DISCLOSURE OF INVENTION
Technical Problem
[0010] Accordingly, the present invention has been made to solve
the above-mentioned problems, and an object of the present
invention is to provide a solar cell, which is manufactured by a
simple printing process, which can minimize the damage of a
passivation film due to electrodes and which has excellent
electrical characteristics, and a method of manufacturing the
same.
Solution to Problem
[0011] In order to accomplish the above object, an aspect of the
present invention provides a solar cell, including: a semiconductor
substrate having a p-n junction; an antireflection film formed on
at least one side of the semiconductor substrate; first electrodes
formed on the antireflection film; and second electrodes covering
the first electrodes, wherein only the first electrodes selectively
penetrate the antireflection film and are thus connected with the
semiconductor substrate by a punch through process.

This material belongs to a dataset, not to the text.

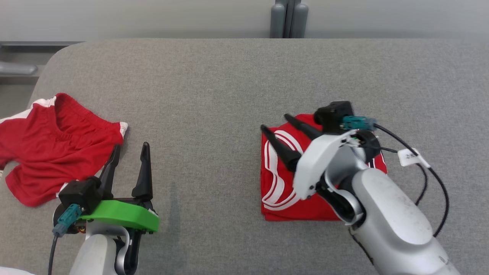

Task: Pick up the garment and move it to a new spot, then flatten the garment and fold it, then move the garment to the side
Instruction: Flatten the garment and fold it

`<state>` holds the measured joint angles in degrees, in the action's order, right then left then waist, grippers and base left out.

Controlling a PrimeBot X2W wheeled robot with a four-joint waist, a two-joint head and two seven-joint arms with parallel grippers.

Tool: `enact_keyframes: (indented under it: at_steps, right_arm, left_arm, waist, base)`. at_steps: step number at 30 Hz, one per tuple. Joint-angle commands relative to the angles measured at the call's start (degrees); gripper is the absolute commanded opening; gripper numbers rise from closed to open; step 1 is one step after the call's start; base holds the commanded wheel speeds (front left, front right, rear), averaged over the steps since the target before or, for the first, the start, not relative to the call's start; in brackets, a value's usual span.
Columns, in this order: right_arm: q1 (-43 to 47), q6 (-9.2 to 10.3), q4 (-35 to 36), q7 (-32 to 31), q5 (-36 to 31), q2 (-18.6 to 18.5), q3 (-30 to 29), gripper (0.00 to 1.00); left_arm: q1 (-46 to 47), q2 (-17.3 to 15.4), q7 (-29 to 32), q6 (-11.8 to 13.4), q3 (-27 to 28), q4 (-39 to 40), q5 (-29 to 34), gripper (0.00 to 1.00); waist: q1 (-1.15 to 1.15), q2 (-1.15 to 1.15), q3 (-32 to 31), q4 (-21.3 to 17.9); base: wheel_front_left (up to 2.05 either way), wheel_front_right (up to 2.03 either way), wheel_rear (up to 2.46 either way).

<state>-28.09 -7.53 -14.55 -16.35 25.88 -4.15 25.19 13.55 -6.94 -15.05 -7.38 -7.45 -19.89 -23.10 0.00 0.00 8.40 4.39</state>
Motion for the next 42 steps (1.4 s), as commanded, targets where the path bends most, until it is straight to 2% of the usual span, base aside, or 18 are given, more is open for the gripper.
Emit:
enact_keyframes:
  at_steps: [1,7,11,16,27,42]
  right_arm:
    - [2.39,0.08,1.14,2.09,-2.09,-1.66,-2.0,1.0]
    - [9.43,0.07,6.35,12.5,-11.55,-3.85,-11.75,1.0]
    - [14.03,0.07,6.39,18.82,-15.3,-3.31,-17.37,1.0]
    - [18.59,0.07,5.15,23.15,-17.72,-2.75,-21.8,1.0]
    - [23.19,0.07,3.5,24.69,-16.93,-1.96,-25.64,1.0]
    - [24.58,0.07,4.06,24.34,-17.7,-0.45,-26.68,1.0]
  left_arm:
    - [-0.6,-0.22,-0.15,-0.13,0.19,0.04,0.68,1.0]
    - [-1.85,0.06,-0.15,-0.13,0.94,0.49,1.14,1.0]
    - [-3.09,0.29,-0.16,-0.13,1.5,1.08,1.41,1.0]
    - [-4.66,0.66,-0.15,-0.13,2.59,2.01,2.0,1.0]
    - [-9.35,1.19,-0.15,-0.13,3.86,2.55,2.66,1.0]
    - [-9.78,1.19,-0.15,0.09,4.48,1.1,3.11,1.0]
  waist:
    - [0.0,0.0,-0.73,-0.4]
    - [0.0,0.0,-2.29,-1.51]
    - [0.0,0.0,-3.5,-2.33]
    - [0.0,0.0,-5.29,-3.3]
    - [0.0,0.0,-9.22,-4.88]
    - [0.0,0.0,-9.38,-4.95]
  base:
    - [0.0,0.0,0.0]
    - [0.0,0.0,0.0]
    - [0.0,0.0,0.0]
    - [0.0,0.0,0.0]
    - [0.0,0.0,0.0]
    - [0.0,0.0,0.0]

[0012] The solar cell may include antireflection films formed on
both sides thereof facing each other, each of the antireflection
films is a single layer film or a two-layer film, and each of the
antireflection films may include the first electrodes and the
second electrodes formed thereon.
[0013] The both sides of the solar cell may include a
light-receiving surface and a surface opposite to the
light-receiving surface.
[0014] The first electrodes may be dot-shaped electrodes arranged
at regular intervals. The second electrodes may be band-shaped
electrodes which are arranged to be spaced apart from each other,
and each of the band-shaped electrodes may connect two or more of
the dot-shaped electrodes. Each of the first electrodes may have a
dot diameter of 30.about.300 .mu.m.
[0015] Both of the first electrodes and the second electrodes may
be band-shaped electrodes. In this case, each of the first
electrodes may have a width of 30.about.300 .mu.m, and each of the
second electrodes may have a width of 50.about.1000 .mu.m.
[0016] Another aspect of the present invention provides a method of
manufacturing a solar cell, including: forming an antireflection
film on at least one side of a semiconductor substrate having a p-n
junction; applying a first electrode material penetrating the
antireflection film at the time of heat treatment onto the
antireflection film to form first electrodes; applying a second
electrode material not penetrating the antireflection film at the
time of heat treatment onto the first electrodes to form second
electrodes covering the first electrodes; and heat-treating the
semiconductor substrate provided with the first electrodes and the
second electrodes to selectively connect only the first electrodes
of the first electrodes and the second electrodes with the
semiconductor substrate.
[0017] In the forming the antireflection film, the one side of the
semiconductor substrate may be a light-receiving surface, and an
antireflection film may also be formed on a surface opposite to the
light-receiving surface.
[0018] In the forming the first electrodes and in the forming the
second electrodes, the first electrodes and the second electrodes
may be formed on the antireflection film formed on the
light-receiving surface of the solar cell and on the antireflection
film formed on the surface opposite to the light-receiving surface
thereof, respectively.
[0019] The forming the first electrodes and the forming the second
electrodes may be each independently performed by screen printing,
inkjet printing, offset printing or aerosol printing.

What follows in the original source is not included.